David Himes

Declining Inventory Sign of Stabilizing Market

In Market Stats, News Reports on 2009/11/09 at 2:51 pm

An important reason that the housing market is stabilizing is the reduction in inventory. Current sales and inventories suggest that supply will decline below the pre-2006 levels by the end of 2009.

But analysts say that the stabilization of the market doesn’t mean that prices will rise anytime soon. They point to what they call “shadow inventory,” foreclosed homes that banks are holding off the markets. They predict that these homes will hit the market in spring 2010.

But overall, they are optimistic that the housing recovery is built on an improving economy and say that the market will continue to stabilize.

Source: BusinessWeek.com, James C. Cooper (11/09/2009)

Foreclosure Expert Predicts Housing Malaise

In General, News Reports on 2009/11/03 at 5:34 pm

The second wave of foreclosures is driven by unemployment and is harder to fix, says Rick Sharga, senior vice president of RealtyTrac, which researches foreclosures.

Sharga predicts an “L-shaped recovery in the housing market through 2013” with the housing market stabilizing without much increase in prices or construction.

“The housing market will not feel healthy for a few years. This is not a short-lived recession,” he says.

Source: Newsweek, Nancy Cook (10/28/2009)
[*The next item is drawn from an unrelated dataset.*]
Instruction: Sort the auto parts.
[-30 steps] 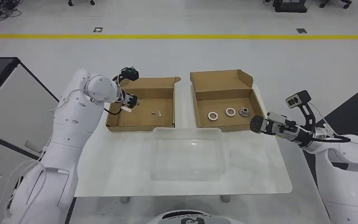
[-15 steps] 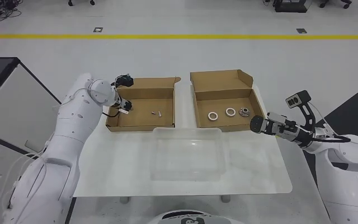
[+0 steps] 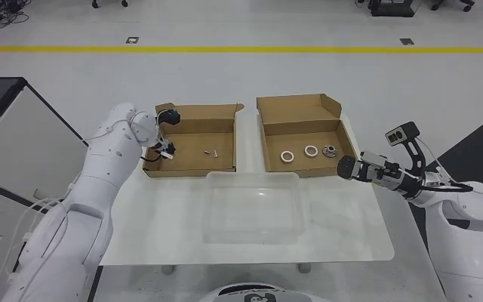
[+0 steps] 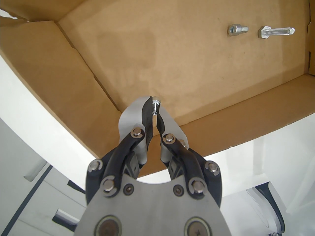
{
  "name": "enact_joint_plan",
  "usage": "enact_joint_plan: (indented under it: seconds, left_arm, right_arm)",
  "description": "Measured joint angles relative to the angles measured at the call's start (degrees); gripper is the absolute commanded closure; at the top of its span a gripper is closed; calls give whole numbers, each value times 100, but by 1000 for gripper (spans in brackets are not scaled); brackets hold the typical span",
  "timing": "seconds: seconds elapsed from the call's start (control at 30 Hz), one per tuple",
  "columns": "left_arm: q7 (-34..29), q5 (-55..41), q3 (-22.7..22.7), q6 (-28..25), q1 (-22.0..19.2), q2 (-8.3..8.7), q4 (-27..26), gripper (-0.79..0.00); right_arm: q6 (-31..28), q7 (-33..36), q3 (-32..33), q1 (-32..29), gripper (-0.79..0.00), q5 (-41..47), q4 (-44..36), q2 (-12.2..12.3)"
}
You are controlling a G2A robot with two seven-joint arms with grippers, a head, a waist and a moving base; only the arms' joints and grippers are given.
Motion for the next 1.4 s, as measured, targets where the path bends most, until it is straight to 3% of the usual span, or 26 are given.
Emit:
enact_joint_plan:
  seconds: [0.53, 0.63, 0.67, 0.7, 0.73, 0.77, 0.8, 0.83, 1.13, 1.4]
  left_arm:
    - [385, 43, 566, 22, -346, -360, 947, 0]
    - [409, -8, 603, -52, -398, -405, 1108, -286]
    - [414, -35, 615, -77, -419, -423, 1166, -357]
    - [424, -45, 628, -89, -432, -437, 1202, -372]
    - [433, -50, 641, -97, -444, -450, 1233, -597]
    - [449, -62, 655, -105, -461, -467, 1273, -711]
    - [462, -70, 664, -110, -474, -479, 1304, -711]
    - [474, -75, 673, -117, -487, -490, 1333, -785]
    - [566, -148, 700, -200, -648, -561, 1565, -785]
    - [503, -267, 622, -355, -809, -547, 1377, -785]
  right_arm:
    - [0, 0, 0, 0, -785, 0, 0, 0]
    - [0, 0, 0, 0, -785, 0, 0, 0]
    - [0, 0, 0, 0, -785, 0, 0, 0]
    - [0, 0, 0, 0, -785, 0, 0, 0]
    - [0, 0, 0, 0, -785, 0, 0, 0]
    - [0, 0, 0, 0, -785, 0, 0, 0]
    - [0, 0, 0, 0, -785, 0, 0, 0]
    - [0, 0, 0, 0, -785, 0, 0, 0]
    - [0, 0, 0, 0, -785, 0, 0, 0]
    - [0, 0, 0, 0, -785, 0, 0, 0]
How to Tell Mortgage Rates Are Rising

In Mortgages, News Reports on 2009/10/29 at 3:13 pm

What are the signs that mortgage rates, now at historic lows, are about to go up?

One way to catch a clue is to read the minutes of the Federal Reserve. For instance, the Federal Open Market Committee said in its September minutes that when it came to interest rates, there is “no policy change.” And the minutes said that while the Fed believes “an economic recovery is underway,” it regards a weak economy as a greater risk than inflation. Upcoming meeting minutes are likely to be just as forthcoming if an uptick is in the cards.

Other signs include:

  • Declining unemployment: The unemployment rate is sitting at 9.7 percent. If lots of Americans go back to work, an increase in interest rates is likely.
  • Rising discount rate: The rate the Fed charges banks that borrow from it directly stands at 0.5 percent. If it rises or the spread between it and the Federal Funds rate widens, then mortgage rate increases won’t be far behind.